Likelihood of Favorable Conditions Given Rain (P(B∣A)): P(B∣A) is the likelihood that the weather conditions favor rain (B) if it indeed rains tomorrow. It’s the probability that the conditions you expect for rain actually occur when it rains.

Now, let’s introduce a new piece of information, the weather forecast (event C):

You check the weather forecast, and it predicts a 60% chance of rain (C∣A) if rain is expected (event A), and a 10% chance of rain (C∣B) if it’s not going to rain (event B).

With this forecast, you can use Bayes’ Theorem to update your belief about the likelihood of rain tomorrow (P(A∣C)) and the likelihood of favorable conditions (P(B∣C)) based on the forecast:

Updated Probability of Rain Tomorrow (P(A∣C)): This represents your updated probability of rain tomorrow after considering the weather forecast. Bayes’ Theorem helps you combine your prior knowledge (P(A)) with the forecast’s information (P(C∣A)) to make a more accurate prediction.
Updated Probability of Favorable Conditions (P(B∣C)): Similarly, P(B∣C) represents your updated probability that the weather conditions are favorable for rain after considering the forecast.

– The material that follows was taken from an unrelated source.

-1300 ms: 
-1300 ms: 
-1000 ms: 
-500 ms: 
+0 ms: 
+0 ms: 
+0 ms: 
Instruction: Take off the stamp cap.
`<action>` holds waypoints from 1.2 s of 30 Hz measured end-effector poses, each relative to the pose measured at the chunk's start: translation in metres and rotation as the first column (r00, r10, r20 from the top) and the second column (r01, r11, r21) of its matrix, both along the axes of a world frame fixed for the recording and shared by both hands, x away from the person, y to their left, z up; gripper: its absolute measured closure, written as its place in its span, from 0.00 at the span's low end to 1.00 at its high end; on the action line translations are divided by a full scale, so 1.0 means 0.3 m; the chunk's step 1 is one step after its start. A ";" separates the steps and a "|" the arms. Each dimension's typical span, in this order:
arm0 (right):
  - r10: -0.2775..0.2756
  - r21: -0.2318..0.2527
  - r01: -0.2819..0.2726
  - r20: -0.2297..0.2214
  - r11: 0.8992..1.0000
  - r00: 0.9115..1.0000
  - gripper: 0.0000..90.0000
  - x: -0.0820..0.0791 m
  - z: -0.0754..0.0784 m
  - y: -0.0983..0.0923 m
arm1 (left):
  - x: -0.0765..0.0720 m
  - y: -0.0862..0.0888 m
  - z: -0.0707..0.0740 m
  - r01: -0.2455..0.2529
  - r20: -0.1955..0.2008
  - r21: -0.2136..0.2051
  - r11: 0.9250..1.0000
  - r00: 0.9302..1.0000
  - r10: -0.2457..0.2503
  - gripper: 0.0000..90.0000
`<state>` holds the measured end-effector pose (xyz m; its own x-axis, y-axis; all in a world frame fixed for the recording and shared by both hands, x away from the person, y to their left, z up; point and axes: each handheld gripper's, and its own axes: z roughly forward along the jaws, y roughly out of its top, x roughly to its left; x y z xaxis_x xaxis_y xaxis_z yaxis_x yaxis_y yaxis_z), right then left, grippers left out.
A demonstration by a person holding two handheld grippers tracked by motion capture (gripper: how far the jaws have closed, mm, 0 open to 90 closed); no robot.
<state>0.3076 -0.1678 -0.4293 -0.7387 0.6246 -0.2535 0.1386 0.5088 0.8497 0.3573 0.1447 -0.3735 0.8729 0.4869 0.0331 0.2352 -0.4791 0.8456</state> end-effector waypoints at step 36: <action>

It combines your prior belief (P(B)) with the forecast’s information (P(C∣B)).

III. Bayesian Approach to Probability

In the Bayesian view, probabilities are subjective degrees of belief rather than objective frequencies. This perspective allows for a more flexible and intuitive way of dealing with uncertainty. It accommodates the incorporation of prior information and continually updates beliefs as new data becomes available. Bayesian probability theory has found extensive applications in fields such as machine learning, Bayesian statistics, Bayesian networks, and Bayesian decision theory.

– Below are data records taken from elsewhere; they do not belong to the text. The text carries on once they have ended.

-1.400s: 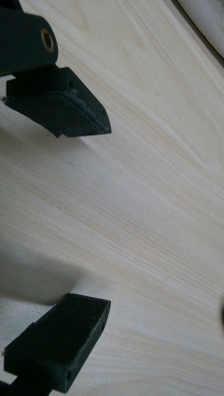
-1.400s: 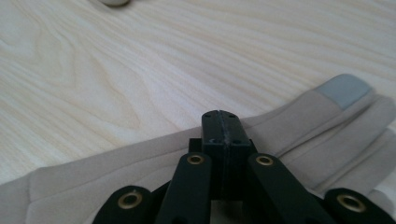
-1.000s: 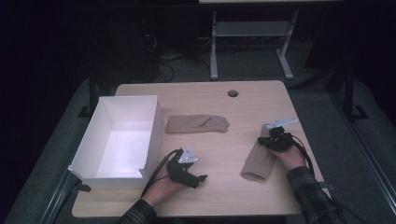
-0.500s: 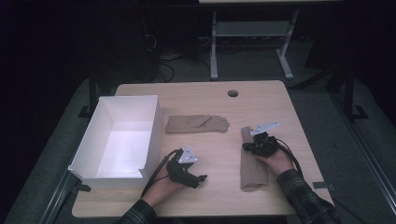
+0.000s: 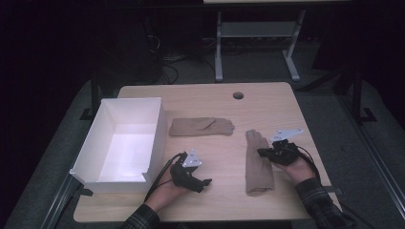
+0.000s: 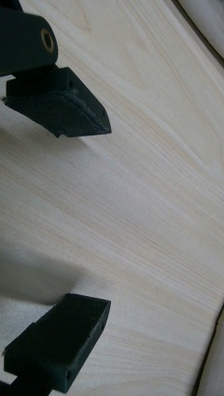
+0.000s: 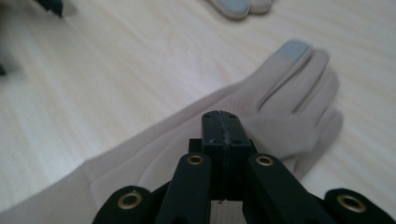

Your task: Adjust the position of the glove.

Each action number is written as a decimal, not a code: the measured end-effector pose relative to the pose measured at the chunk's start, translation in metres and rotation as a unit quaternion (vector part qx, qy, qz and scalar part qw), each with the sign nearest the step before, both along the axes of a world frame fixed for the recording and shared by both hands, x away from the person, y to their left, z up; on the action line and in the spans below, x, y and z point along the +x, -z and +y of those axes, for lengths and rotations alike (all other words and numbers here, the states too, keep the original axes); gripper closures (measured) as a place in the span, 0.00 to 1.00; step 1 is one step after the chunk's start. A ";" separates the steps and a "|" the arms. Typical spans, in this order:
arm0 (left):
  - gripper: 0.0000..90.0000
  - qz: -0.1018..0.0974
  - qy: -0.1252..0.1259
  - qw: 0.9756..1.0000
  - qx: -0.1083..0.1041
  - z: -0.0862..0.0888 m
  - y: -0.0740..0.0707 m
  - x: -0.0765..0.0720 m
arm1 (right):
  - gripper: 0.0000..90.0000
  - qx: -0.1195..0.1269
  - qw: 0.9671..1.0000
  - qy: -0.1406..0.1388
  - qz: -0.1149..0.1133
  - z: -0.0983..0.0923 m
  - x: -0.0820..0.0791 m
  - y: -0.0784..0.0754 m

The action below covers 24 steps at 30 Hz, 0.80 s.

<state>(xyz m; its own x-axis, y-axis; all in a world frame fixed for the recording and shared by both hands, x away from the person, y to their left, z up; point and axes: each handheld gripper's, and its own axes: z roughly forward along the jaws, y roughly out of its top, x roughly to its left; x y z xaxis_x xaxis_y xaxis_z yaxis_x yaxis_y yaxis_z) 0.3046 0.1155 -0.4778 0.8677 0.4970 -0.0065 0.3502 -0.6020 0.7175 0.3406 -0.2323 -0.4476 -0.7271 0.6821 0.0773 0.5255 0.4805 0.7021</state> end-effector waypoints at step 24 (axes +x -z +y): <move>0.14 -0.004 0.000 1.000 0.000 0.000 0.000 0.000 | 1.00 -0.031 0.999 -0.028 0.022 -0.004 -0.036 0.013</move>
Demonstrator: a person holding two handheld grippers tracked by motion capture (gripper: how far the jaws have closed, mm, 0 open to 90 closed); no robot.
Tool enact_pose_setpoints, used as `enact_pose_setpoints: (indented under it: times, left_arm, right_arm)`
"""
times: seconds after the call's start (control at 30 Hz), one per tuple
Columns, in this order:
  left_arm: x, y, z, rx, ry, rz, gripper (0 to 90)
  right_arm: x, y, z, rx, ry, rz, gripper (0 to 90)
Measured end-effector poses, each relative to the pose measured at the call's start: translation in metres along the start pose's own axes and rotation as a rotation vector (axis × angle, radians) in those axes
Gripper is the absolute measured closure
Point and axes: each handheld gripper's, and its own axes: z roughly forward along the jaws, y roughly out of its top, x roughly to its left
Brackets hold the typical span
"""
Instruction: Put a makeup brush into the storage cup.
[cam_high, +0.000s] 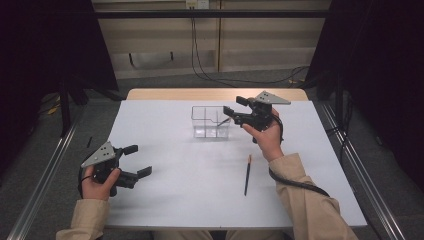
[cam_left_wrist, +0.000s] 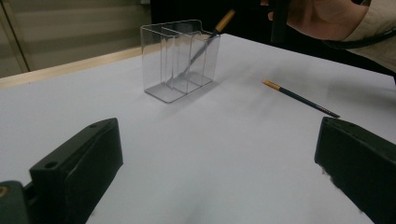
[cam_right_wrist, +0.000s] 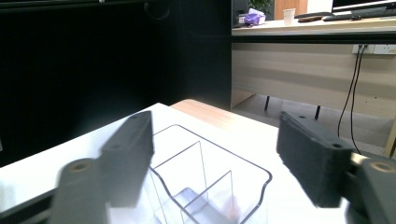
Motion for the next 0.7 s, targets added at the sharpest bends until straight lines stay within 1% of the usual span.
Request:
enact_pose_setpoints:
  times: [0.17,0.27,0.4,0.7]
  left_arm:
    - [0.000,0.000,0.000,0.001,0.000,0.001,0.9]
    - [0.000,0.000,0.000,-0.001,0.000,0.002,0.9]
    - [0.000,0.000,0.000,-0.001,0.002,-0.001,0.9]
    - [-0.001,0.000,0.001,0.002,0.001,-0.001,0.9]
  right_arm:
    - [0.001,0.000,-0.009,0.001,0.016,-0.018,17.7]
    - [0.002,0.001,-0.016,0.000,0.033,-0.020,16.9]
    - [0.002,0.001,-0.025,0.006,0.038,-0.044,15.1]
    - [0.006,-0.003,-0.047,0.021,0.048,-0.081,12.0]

IV. Applications of Bayes’ Theorem

Medical Diagnosis: Bayes’ Theorem plays a crucial role in medical diagnosis, where doctors use prior knowledge about a patient’s medical history and symptoms to update the probability of a particular disease.
Spam Filtering: Email services employ Bayesian classifiers to filter out spam by analyzing the likelihood of certain words or patterns appearing in spam emails.
Machine Learning: In machine learning, the Bayesian framework is used for probabilistic modeling, Bayesian networks, and probabilistic graphical models to make predictions and perform statistical inference.
Finance: Bayesian methods are applied in financial modeling, where investors update their beliefs about the future state of the market based on new information.
Natural Language Processing: Bayesian models are used in natural language processing tasks like speech recognition and language understanding, where they help decipher the meaning of ambiguous words or phrases.
A/B Testing: Businesses use Bayesian statistics to analyze the results of A/B tests, enabling them to make data-driven decisions about website design, product features, and marketing strategies.

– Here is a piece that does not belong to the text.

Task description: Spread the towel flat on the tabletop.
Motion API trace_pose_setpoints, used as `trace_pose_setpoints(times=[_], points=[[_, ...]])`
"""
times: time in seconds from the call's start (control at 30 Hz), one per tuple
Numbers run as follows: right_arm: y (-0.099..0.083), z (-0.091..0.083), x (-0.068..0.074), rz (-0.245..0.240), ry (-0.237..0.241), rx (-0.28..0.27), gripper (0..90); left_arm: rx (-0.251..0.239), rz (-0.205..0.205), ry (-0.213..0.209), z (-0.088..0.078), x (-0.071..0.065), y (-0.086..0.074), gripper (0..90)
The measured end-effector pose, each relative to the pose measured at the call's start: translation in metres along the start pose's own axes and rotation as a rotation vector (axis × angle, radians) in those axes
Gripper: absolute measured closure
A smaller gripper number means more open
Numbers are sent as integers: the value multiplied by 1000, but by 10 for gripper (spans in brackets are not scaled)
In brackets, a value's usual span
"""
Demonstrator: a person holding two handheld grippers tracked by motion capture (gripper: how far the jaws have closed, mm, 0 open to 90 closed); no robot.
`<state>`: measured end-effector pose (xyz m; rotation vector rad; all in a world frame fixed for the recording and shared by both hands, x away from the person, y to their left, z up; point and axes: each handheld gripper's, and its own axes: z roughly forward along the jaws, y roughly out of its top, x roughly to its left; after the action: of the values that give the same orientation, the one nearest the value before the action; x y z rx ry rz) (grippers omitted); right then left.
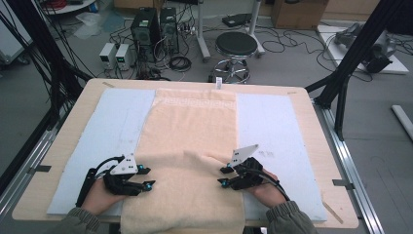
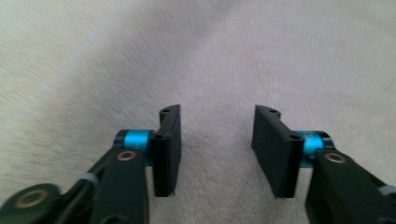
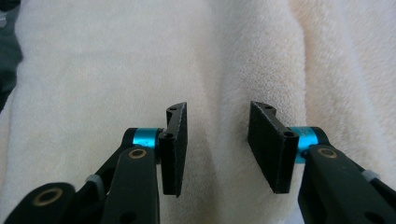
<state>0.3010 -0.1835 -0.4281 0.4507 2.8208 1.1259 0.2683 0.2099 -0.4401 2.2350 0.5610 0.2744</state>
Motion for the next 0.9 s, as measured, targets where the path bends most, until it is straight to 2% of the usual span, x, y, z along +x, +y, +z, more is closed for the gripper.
trace_pose_setpoints(times=[0.07, 0.17, 0.23, 0.3, 0.4, 0.57, 0.77, 0.83, 0.9], points=[[0, 1, 0, -15, -2, 0, 651, -5, -14, -9, -1, 0, -1, 593], [-1, 2, 1, -27, -3, 3, 790, 2, -15, -20, -3, -4, -1, 741], [0, 1, 3, -37, 15, 12, 826, 9, 3, -18, -6, -7, 0, 807], [0, 0, 6, -50, 27, 13, 834, 7, 1, -25, -9, -10, -1, 827], [1, -5, 14, -70, 35, 2, 835, 3, 3, -39, -18, -16, -3, 832], [0, -12, 27, -88, 62, -11, 836, -7, 14, -63, -37, -34, -9, 834], [2, -24, 49, -126, 118, -32, 831, -21, 37, -82, -54, -47, -10, 830], [2, -29, 55, -140, 139, -42, 751, -34, 46, -83, -56, -46, -9, 793], [1, -35, 55, -127, 120, -57, 706, -53, 28, -66, -57, -42, -9, 707]])
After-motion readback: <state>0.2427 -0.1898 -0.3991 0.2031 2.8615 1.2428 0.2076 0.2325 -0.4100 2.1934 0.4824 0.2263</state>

V. Unifying Force of Bayes’ Theorem

One of the most remarkable aspects of this theorem is its unifying power. It provides a common framework for understanding and solving diverse problems across various domains. Whether you are estimating the likelihood of a medical diagnosis, predicting stock market trends, or classifying emails as spam, Bayes’ Theorem offers a consistent and rational way to update beliefs in the face of uncertainty.

Concluding remarks

Bayes’ Theorem stands as a testament to the remarkable synergy of mathematics and human ingenuity. Its elegant formulation allows us to harmonize prior knowledge with new evidence, creating a rational and adaptable framework for decision-making and inference. In an ever-uncertain world, Bayes’ Theorem remains a guiding light, illuminating the path through the intricate landscape of probability and statistics while forging connections across disciplines, solving mysteries in medicine, unraveling financial complexities, and even aiding in the quest for cosmic communication. Its enduring influence reminds us that, in the realm of human knowledge, the power of elegant mathematics knows no bounds.